▶ **TASK TO CARRY OUT**:
Return every line of the listing below, unchanged, from its first line to the line holding "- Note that", that line included.

▶ **SUPPLIED INFORMATION**:
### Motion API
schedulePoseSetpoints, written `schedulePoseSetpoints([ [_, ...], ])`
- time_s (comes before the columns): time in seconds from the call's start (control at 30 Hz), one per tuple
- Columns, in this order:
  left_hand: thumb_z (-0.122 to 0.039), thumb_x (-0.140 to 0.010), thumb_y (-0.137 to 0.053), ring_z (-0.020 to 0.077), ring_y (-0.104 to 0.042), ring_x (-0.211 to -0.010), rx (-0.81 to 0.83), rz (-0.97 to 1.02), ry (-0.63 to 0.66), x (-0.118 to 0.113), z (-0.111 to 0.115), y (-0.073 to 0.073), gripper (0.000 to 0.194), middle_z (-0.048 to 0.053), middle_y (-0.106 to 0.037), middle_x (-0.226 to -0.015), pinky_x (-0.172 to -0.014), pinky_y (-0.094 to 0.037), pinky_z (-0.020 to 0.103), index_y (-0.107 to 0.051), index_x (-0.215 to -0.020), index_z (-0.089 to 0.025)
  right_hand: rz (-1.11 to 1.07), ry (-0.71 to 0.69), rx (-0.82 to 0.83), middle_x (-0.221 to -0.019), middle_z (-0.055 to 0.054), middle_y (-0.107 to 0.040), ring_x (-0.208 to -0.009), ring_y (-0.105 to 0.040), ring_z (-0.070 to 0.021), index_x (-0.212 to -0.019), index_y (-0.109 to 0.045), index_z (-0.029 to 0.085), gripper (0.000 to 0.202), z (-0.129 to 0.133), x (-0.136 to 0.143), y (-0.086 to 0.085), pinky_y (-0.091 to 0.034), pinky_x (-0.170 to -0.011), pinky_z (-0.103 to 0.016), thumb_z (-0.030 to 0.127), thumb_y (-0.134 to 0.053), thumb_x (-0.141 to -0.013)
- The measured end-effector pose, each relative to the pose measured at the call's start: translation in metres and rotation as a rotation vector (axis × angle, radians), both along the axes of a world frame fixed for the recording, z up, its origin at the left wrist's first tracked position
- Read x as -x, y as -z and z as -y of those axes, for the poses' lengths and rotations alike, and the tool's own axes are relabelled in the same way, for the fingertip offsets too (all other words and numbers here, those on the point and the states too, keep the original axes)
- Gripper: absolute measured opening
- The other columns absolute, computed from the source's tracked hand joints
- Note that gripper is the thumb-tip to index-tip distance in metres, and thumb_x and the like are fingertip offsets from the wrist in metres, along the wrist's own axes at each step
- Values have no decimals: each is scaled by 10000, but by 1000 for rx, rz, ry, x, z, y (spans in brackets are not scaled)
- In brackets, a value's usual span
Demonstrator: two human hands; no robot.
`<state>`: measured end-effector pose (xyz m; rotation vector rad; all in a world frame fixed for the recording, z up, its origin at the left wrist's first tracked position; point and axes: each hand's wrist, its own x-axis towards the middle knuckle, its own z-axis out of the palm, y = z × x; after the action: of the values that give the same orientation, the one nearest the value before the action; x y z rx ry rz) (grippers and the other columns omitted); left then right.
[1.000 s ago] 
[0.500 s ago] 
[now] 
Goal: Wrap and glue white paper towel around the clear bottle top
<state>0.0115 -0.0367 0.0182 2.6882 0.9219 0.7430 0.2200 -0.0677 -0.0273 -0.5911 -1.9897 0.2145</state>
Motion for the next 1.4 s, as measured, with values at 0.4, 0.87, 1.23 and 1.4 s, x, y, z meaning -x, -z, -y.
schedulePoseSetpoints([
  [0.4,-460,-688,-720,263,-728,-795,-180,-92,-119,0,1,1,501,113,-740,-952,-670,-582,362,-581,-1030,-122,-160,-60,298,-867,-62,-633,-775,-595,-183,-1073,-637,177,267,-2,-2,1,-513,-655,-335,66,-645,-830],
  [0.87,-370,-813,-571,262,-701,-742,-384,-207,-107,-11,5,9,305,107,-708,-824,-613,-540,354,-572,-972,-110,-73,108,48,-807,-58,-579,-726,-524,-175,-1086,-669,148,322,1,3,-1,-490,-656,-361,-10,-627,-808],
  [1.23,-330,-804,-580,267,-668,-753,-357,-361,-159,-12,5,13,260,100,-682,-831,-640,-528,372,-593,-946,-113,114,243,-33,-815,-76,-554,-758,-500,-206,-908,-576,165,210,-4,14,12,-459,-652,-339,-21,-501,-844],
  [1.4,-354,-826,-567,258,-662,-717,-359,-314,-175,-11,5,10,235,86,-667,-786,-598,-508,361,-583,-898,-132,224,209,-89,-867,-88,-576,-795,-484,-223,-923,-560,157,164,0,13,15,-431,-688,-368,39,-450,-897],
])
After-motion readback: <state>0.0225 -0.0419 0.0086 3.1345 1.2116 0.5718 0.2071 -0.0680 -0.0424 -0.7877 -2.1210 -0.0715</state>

▶ **WORKED SOLUTION**:
### Motion API
schedulePoseSetpoints, written `schedulePoseSetpoints([ [_, ...], ])`
- time_s (comes before the columns): time in seconds from the call's start (control at 30 Hz), one per tuple
- Columns, in this order:
  left_hand: thumb_z (-0.122 to 0.039), thumb_x (-0.140 to 0.010), thumb_y (-0.137 to 0.053), ring_z (-0.020 to 0.077), ring_y (-0.104 to 0.042), ring_x (-0.211 to -0.010), rx (-0.81 to 0.83), rz (-0.97 to 1.02), ry (-0.63 to 0.66), x (-0.118 to 0.113), z (-0.111 to 0.115), y (-0.073 to 0.073), gripper (0.000 to 0.194), middle_z (-0.048 to 0.053), middle_y (-0.106 to 0.037), middle_x (-0.226 to -0.015), pinky_x (-0.172 to -0.014), pinky_y (-0.094 to 0.037), pinky_z (-0.020 to 0.103), index_y (-0.107 to 0.051), index_x (-0.215 to -0.020), index_z (-0.089 to 0.025)
  right_hand: rz (-1.11 to 1.07), ry (-0.71 to 0.69), rx (-0.82 to 0.83), middle_x (-0.221 to -0.019), middle_z (-0.055 to 0.054), middle_y (-0.107 to 0.040), ring_x (-0.208 to -0.009), ring_y (-0.105 to 0.040), ring_z (-0.070 to 0.021), index_x (-0.212 to -0.019), index_y (-0.109 to 0.045), index_z (-0.029 to 0.085), gripper (0.000 to 0.202), z (-0.129 to 0.133), x (-0.136 to 0.143), y (-0.086 to 0.085), pinky_y (-0.091 to 0.034), pinky_x (-0.170 to -0.011), pinky_z (-0.103 to 0.016), thumb_z (-0.030 to 0.127), thumb_y (-0.134 to 0.053), thumb_x (-0.141 to -0.013)
- The measured end-effector pose, each relative to the pose measured at the call's start: translation in metres and rotation as a rotation vector (axis × angle, radians), both along the axes of a world frame fixed for the recording, z up, its origin at the left wrist's first tracked position
- Read x as -x, y as -z and z as -y of those axes, for the poses' lengths and rotations alike, and the tool's own axes are relabelled in the same way, for the fingertip offsets too (all other words and numbers here, those on the point and the states too, keep the original axes)
- Gripper: absolute measured opening
- The other columns absolute, computed from the source's tracked hand joints
- Note that gripper is the thumb-tip to index-tip distance in metres, and thumb_x and the like are fingertip offsets from the wrist in metres, along the wrist's own axes at each step

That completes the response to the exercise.